Making the requests asynchronous and issuing lots of requests in parallel is what makes it possible to get good performance out of flash-based storage; P2P DMA would be a relatively minor optimization on top of that. DirectStorage isn't the only way to asynchronously issue batches of storage requests; Windows has long had IOCP and more recently cloned io_uring from Linux.

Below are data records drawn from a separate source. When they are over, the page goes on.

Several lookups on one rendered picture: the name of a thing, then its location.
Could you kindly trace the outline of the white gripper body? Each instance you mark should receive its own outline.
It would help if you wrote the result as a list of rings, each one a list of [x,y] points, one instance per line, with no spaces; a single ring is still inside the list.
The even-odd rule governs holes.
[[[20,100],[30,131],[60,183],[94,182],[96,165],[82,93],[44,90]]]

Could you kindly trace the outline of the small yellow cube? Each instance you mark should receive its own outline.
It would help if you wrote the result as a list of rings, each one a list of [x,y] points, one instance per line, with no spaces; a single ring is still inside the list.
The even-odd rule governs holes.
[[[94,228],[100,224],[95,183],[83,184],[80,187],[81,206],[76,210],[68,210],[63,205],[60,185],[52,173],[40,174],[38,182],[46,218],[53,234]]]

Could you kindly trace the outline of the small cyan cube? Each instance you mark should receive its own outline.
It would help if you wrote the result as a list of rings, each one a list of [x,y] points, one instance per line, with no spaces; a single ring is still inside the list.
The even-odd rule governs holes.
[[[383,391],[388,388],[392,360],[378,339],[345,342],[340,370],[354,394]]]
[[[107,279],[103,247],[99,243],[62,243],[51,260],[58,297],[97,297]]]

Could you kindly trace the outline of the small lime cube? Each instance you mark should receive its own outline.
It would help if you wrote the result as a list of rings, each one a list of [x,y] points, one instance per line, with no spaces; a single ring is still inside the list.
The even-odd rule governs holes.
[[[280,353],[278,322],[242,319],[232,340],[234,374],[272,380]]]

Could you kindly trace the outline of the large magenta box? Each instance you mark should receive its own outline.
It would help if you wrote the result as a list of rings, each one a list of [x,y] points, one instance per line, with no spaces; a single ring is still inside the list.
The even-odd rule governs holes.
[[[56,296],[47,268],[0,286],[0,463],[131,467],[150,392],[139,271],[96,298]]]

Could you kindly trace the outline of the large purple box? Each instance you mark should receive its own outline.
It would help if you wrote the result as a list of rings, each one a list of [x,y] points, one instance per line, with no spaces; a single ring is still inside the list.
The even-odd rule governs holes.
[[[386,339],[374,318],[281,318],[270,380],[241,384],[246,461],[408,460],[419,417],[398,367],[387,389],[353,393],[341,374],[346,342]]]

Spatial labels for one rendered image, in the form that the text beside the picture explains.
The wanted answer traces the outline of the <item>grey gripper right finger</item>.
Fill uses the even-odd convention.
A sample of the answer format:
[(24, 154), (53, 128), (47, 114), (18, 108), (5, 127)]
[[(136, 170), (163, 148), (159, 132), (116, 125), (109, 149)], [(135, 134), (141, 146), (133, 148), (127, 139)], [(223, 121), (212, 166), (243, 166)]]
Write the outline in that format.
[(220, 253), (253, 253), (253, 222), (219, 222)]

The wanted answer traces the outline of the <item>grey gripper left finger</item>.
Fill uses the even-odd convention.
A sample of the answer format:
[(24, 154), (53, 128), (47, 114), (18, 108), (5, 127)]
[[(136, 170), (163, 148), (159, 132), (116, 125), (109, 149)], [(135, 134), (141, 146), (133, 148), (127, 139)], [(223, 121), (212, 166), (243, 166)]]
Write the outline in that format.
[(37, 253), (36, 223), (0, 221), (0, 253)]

DirectStorage 1.1 introduced an optional feature for GPU decompression, so that data which is stored on disk in a (the) supported compressed format can be streamed to the GPU and decompressed there instead of needing a round-trip through the CPU and its RAM for decompression. This could help make the P2P DMA option more widely usable by reducing the cases which need to fall back to the CPU, but decompressing on the GPU is nothing that applications couldn't already implement for themselves; DirectStorage just provides a convenient standardized API for this so that GPU vendors can provide a well-optimized decompression implementation. When P2P DMA isn't available, you can still get some computation offloaded from the CPU to the GPU after the compressed data makes a trip through the CPU's RAM.
(Note: official docs about DirectStorage don't really say anything about P2P DMA, but it's clearly being designed to allow for it in the future.)
The GPU4FS described here is a project to implement the filesystem entirely on the GPU: the code to eg. walk the directory hierarchy and locate what address actually holds the file contents is not on the CPU but on the GPU. This approach means the application running on the GPU needs exclusive ownership of the device holding the filesystem. For now, they're using persistent memory as the backing store, but in the future they could implement NVMe and have storage requests originate from the GPU and be delivered directly to the SSD with no CPU or OS involvement.